Some controversy emerged on Sept. 9 when NSW Chief Health Officer Kerry Chant used the phrase “New World Order” to describe the future of her state’s contact tracing initiative in a press conference.

In response to a question about contact tracing, Chant said, “We will be looking at what contact tracing looks like in the New World Order.” Currently, NSW requires all citizens to fulfill a “mandatory electronic check-in” QR code scan for contact tracing using the government’s Service NSW app at virtually every kind of business except for grocery stores.

The system is an emulation of the colour coded QR code scan system used by the Chinese Communist Party to control movement of the citizens of Wuhan City during the earliest parts of the pandemic

NSW citizens are also not allowed to leave their home, except for “reasonable excuses,” such as food and work, that must be within five kilometers of their home.

The term New World Order is synonymous to many with the concept of a global government or the World Economic Forum’s Great Reset. When the video of Chant’s words went viral, Twitter affixed an appendix to the tweet attempting to downplay the phrase’s weight, which said “Fact-checkers have regularly debunked claims connected to the conspiracy theory,…The phrase is regularly used to [refer to] times of change or cultural shift.”

On July 20, as Australia’s military was deployed to Sydney to enforce NSW’s lockdowns, Chant attempted to instruct the public not to talk to each other during a press conference, “Whilst it’s human nature to engage in conversation with others, to be friendly, unfortunately this is not the time to do that.”

“So even if you run into your next door neighbor in the shopping center…don’t start up a conversation, now is the time for minimizing your interactions with others, even if you’ve got a mask.”

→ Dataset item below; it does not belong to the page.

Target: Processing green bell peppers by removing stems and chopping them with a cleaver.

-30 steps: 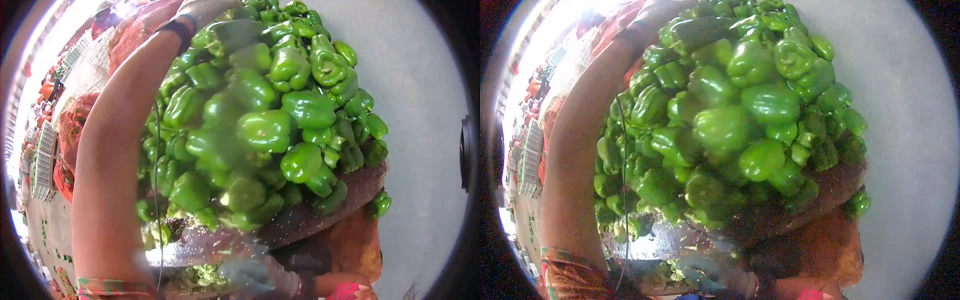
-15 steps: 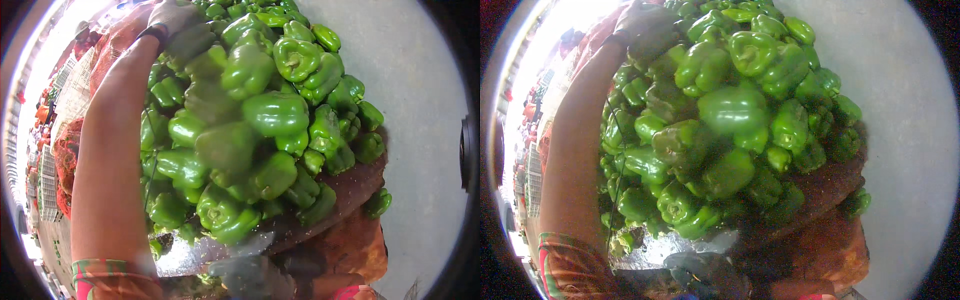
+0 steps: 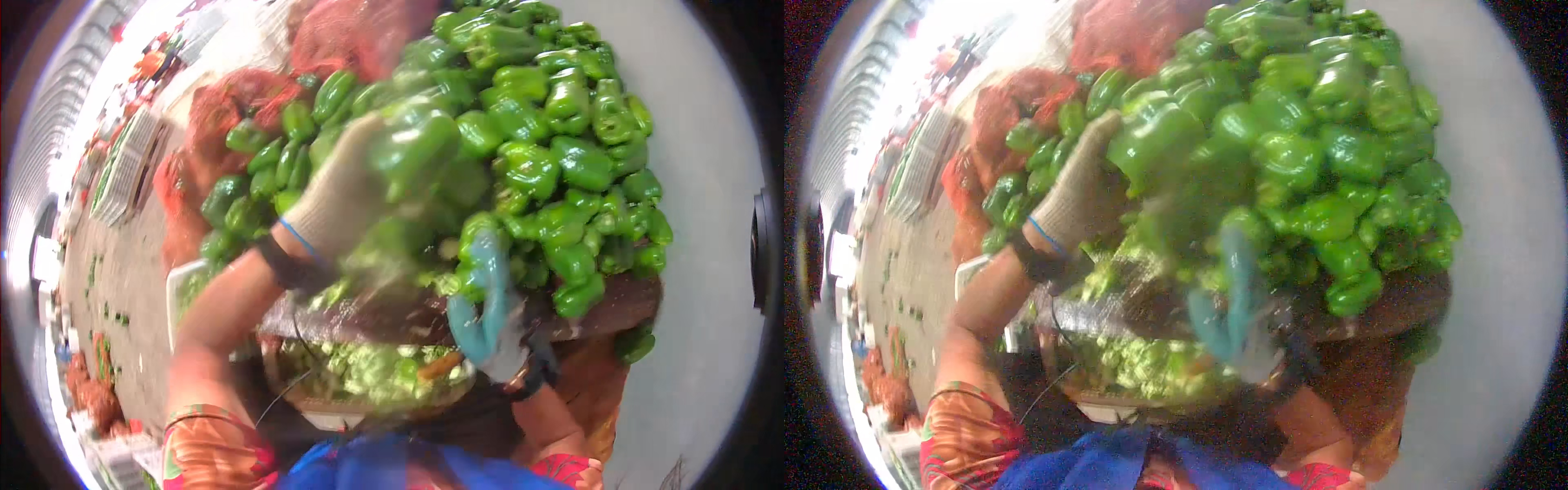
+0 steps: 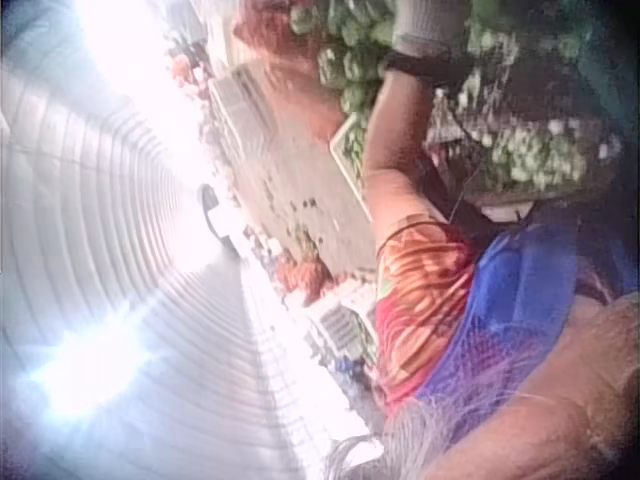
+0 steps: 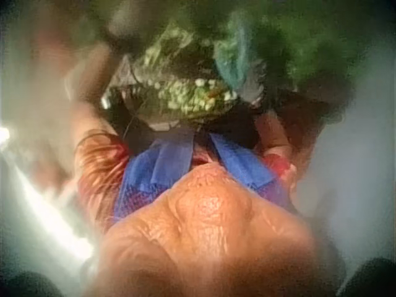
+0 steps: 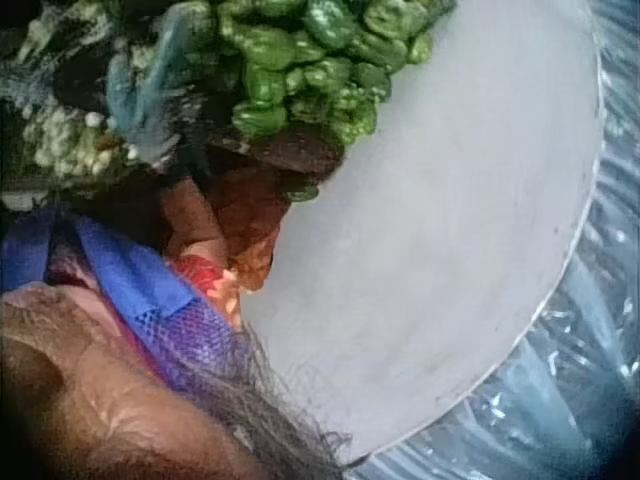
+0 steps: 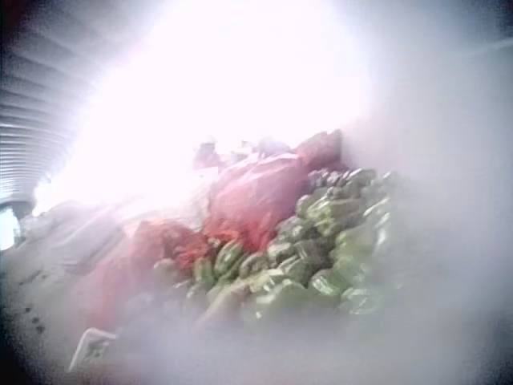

The New World Order gaffe isn’t Chant’s alone. In July of 2020, NSW Health Minister Brad Hazzard made the same reference at a press conference when he said, “This is a world pandemic, it’s a one in a 100-year event, so you can expect that we will have transmission from time to time, and that’s just the way it is. We’ve got to accept that this is the New World Order.”

Hazzard used the phrase during a second press conference, “We must treat this New World Order…this new world of Covid. We must treat this new world of Covid, even in our own homes, with a high level of care and caution.”